Il a fallu ensuite 2-3 ans pour atteindre la rentabilité et envisager de nouveaux investissements. Nous avons ainsi agrandi notre champignonnière de Poilley fin 2020. En 2021 nous en ouvrirons une à Landivy (en Mayenne) – elle sera dédiée entièrement à la production bio – ainsi qu’un site au Puy-en-Velay (en Haute-Loire), qui nous permettra de distribuer, avec un moindre bilan carbone, tout le sud de la France. Rien que pour le site de Landivy, nous prévoyons l’emploi de 150 salariés en CDI.
Comment avez-vous choisi votre positionnement sur ce marché des fruits et légumes ?
Depuis le début, notre stratégie marketing s’appuie sur le consommateur et ses attentes, en matière de qualité et d’usage. Il y a manifestement un déficit de qualité sur l’offre des fruits et légumes en grande distribution. Les consommateurs réclament pourtant du frais, du sans pesticide et du local : c’est la promesse de nos champignons Lou. La proximité est d’autant plus importante pour les champignons, qu’ils sont fragiles et supportent mal le transport. C’est ce qui a motivé le développement de nouvelles champignonnières sur tout le territoire.
Comment une entreprise de l’agro-alimentaire comme la vôtre fait face aux grands enjeux actuels, notamment environnementaux ?
Notre engagement premier, c’est de cultiver nos champignons sans aucun pesticide.
Membre actif de Demain la terre – association regroupant des producteurs responsables – notre politique RSE s’appuie sur leur charte, développée par les producteurs eux-mêmes. Elle apporte aux consommateurs les preuves crédibles de notre engagement, axé sur la santé, la qualité et le respect des Hommes et de l’environnement.
Concrètement, notre site est conçu de façon écologique : nous récupérons un maximum d’énergie pour chauffer nos bâtiments, nous avons développé un process moins gourmand en eau par rapport à la moyenne de la profession… Tous nos sites seront construits sur le même modèle. Par ailleurs, nos déchets sont revalorisés, notamment dans l’agriculture et nos fournisseurs partenaires sont géographiquement proches de nous, pour limiter l’empreinte carbone.

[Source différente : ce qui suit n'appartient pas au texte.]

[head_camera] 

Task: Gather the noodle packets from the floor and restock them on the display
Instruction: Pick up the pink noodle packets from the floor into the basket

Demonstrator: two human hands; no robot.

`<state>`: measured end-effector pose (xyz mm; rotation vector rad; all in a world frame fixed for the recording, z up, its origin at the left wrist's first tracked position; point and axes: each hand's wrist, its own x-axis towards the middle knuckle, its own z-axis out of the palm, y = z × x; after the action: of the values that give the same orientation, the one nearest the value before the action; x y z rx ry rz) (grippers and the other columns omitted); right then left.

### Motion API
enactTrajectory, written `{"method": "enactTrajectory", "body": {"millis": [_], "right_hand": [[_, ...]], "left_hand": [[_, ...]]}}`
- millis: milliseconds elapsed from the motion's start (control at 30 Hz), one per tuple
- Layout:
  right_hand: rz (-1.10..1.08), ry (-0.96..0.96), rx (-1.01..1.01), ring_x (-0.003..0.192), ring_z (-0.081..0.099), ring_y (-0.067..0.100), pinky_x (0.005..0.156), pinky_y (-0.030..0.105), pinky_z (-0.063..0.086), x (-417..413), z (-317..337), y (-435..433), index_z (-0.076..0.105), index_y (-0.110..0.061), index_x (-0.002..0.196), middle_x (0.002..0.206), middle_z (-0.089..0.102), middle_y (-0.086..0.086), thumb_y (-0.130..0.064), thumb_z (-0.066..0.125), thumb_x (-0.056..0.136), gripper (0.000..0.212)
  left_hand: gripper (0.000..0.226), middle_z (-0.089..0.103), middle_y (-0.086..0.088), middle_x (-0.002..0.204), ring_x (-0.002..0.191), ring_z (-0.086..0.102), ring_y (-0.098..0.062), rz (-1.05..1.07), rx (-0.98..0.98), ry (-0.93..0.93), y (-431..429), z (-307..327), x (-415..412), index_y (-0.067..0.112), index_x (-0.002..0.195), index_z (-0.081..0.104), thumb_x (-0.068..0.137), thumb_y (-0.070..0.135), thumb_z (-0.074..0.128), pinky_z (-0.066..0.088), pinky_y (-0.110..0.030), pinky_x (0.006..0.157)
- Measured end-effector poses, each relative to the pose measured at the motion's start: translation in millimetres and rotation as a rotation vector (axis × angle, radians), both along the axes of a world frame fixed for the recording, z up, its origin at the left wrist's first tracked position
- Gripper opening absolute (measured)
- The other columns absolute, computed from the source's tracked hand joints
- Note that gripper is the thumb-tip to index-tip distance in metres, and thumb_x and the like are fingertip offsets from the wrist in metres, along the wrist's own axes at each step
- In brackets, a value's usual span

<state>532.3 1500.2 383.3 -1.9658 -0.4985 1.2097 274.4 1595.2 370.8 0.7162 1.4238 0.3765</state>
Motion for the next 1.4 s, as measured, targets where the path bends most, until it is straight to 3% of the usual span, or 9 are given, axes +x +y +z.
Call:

Enfin, pour favoriser la biodiversité, nous installons des ruches sur nos sites.
Comment avez-vous affronté la crise sanitaire ? A quel point a-t-elle impacté votre activité ?
Nous avons vécu une période complexe mais nous n’avons jamais arrêté de travailler. Au contraire, nous nous sommes retrouvés, lorsque les restaurants ont fermé, avec des demandes massives des supermarchés. Les consommateurs se sont en effet remis à cuisiner, et notamment des champignons. Pour ne pas créer de rupture en magasins, nous avons du travailler en cette période, encore plus qu’à l’accoutumée, main dans la main avec la grande distribution.
Pourtant, le risque humain était important : si nos salariés n’étaient pas venus travailler, cela aurait été très compliqué… Heureusement, nous investissons beaucoup dans nos RH depuis 5 ans, notamment sur le bien-être au travail. Nous avons vu qu’en cette période difficile, cela a payé : nos équipes ont compris pourquoi elles venaient et pourquoi nous avions besoin d’elles. Elles se sont senties impliquées et nous avons tout fait pour les protéger en retour.
En tant que créatrice d’entreprise, quels conseils donneriez-vous à un entrepreneur qui se lance, tout particulièrement en période de crise ?
Avec ce que nous avons traversé depuis nos débuts, je me dis : “heureusement que nous avons fait ça à trois !”. C’est très compliqué d’entreprendre seul et être à plusieurs, unis et complémentaires, a été notre grande force. Par ailleurs, notre entreprise, nous la connaissons par cœur : nous l’avons imaginée, créée de A à Z et y avons pratiqué tous les métiers. Il est nécessaire de « faire » avant de « faire faire » pour comprendre comment ça marche. Cela permet ensuite de recruter les bonnes personnes et, chose importante, avec des valeurs communes.